The current pestilence- the coronavirus- is more or less a really bad flu.  It isn’t gonna kill most people. Millions of people get the flu every year and several thousand die from it.  That’s every year.  Four thousand or thereabouts die of flu every year just in Ohio.  So much for living in fly over country serving to any advantage.

I have my suspicions, and frankly I believe the dreaded coronavirus already made its rounds around here back in January when about 70% of my coworkers- all the outside sales people who were in one meeting, and all the accounting department- all got a really bad flu that held on for about 3 weeks.  One of the accounting ladies ended up in the ICU for a couple of days, but even she recovered. Yeah, that was a bad flu, and believe it, I had the Lysol spraying madness the whole time these people were wandering in and out in their various states of illness.  By the grace of God somehow I didn’t get it, but I stayed the flying hell away from everyone, even more than I normally do. I’m all about social distancing. You don’t have to tell me twice to put at least 6 to 10 feet between me and other people. I prefer it. Especially when I have Lysol to spray.
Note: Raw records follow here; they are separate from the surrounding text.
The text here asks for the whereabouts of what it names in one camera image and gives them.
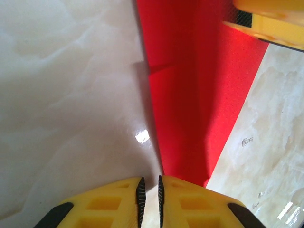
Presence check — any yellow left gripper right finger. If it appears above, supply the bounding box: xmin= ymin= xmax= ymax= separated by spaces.
xmin=157 ymin=175 xmax=269 ymax=228

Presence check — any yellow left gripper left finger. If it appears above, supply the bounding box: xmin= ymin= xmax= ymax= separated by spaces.
xmin=33 ymin=176 xmax=146 ymax=228

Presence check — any red cloth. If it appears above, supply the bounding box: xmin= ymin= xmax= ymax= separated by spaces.
xmin=135 ymin=0 xmax=270 ymax=188

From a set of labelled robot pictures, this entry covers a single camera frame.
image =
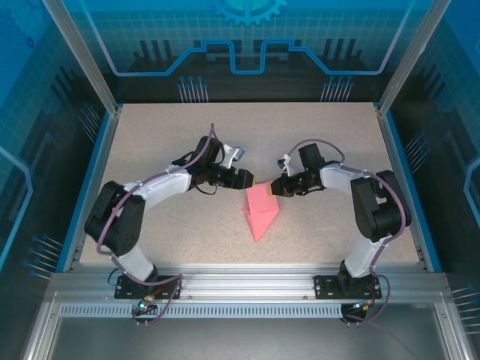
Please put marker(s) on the pink square paper sheet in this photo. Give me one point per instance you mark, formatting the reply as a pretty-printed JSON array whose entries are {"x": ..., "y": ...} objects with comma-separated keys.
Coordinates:
[{"x": 258, "y": 210}]

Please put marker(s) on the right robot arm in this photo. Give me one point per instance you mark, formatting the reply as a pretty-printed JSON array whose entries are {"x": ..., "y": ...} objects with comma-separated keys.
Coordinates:
[{"x": 378, "y": 210}]

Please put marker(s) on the blue table edge trim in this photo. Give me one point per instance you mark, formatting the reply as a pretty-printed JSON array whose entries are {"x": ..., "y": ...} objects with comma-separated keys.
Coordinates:
[
  {"x": 86, "y": 187},
  {"x": 411, "y": 187}
]

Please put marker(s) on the yellow connector with green light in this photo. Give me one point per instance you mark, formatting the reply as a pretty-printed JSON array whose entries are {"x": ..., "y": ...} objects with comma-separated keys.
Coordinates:
[{"x": 144, "y": 304}]

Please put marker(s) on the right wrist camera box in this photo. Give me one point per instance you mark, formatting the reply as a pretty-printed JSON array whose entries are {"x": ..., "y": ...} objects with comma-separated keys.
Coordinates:
[{"x": 283, "y": 163}]

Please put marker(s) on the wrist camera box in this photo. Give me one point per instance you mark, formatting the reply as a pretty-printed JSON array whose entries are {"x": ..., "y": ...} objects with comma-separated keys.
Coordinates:
[
  {"x": 236, "y": 154},
  {"x": 283, "y": 163}
]

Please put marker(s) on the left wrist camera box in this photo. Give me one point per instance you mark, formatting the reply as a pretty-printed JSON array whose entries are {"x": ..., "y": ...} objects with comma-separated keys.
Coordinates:
[{"x": 236, "y": 154}]

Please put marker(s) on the aluminium mounting rail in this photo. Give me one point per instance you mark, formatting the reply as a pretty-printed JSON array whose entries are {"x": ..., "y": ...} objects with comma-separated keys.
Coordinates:
[{"x": 243, "y": 281}]

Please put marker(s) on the aluminium table side rail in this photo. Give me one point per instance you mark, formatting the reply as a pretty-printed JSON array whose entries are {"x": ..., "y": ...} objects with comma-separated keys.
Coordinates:
[
  {"x": 96, "y": 187},
  {"x": 400, "y": 187}
]

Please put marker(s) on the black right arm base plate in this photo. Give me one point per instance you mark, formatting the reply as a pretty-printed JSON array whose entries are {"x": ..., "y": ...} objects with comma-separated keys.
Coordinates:
[{"x": 324, "y": 287}]

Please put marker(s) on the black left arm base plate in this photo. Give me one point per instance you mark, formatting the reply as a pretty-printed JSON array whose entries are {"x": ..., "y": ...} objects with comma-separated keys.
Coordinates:
[{"x": 123, "y": 290}]

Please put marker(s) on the metal tray frame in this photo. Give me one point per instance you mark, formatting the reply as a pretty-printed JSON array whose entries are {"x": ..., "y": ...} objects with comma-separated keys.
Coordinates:
[{"x": 243, "y": 337}]

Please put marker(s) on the aluminium frame post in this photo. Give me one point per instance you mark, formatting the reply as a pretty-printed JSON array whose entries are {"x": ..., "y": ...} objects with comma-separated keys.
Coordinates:
[
  {"x": 412, "y": 56},
  {"x": 86, "y": 56}
]

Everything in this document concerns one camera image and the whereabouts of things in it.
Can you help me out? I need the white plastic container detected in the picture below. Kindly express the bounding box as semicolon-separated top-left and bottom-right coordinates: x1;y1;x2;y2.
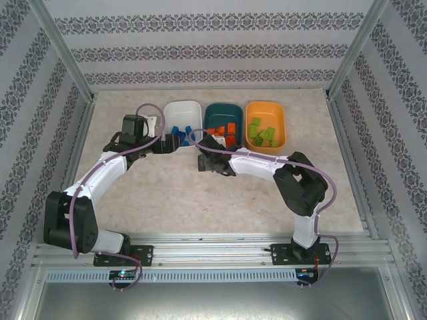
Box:
163;100;203;150

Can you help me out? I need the teal plastic container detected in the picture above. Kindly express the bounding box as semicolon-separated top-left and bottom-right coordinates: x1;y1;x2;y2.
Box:
203;102;244;150

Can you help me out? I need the orange plastic container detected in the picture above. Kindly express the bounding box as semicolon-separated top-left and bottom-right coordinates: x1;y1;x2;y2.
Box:
245;101;287;155

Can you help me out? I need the left circuit board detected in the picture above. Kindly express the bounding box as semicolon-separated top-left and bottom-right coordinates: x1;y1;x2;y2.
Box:
109;270;138;281

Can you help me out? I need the grey metal panel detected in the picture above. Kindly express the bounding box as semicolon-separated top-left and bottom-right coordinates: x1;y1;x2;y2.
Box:
33;266;406;320

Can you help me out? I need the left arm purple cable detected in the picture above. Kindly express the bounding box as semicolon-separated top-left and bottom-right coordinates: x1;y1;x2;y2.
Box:
69;103;166;291

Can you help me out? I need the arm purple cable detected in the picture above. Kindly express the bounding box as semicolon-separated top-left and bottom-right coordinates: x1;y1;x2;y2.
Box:
69;103;166;291
188;128;341;291

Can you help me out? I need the left aluminium side rail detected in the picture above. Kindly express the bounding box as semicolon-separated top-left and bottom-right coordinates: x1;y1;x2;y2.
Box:
45;95;97;243

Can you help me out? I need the aluminium side rail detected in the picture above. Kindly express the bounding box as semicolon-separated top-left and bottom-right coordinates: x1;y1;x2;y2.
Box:
45;95;97;243
325;93;380;240

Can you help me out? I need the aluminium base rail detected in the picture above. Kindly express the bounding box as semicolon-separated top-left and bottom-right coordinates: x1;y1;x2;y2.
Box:
31;233;394;268

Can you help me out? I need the left black mount plate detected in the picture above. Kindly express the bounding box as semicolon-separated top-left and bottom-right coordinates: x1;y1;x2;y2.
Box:
93;245;154;267

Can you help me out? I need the black mount plate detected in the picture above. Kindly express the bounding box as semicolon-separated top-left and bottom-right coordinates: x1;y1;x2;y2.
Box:
270;243;333;266
93;245;154;267

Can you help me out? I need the left aluminium frame post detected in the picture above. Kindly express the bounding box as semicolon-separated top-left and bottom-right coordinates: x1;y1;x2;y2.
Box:
28;0;96;101

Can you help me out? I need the aluminium frame post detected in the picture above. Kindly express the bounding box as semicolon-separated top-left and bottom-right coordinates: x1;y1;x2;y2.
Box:
28;0;96;101
327;0;390;97

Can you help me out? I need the slotted grey cable duct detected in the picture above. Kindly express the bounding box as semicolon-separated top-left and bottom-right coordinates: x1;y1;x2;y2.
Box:
45;269;298;283

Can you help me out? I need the right black mount plate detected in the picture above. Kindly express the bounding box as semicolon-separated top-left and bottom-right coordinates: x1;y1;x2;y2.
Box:
270;243;333;266

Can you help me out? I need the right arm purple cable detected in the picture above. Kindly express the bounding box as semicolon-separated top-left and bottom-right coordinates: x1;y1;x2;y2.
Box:
188;128;341;291

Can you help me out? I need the right aluminium side rail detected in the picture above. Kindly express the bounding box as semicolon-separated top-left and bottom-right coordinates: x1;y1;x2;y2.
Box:
325;93;380;240

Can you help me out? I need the right aluminium frame post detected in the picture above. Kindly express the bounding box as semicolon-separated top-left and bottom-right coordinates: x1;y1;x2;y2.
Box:
327;0;390;97
But since it’s an election year, let’s take a page from the Marxist handbook (desperate Democrats) and never let a good crisis go to waste.  Let’s attempt to destroy the economy, while blaming it on a particularly bad flu season, and try to sell socialism that way.

It will backfire.  The crisis will end, sooner rather than later, and that’s all I really have to say about that. I hope and pray that all the overreacting will serve as even more fuel to pour on the dumpster fire that is being created by the Democrats and their corrupt enablers.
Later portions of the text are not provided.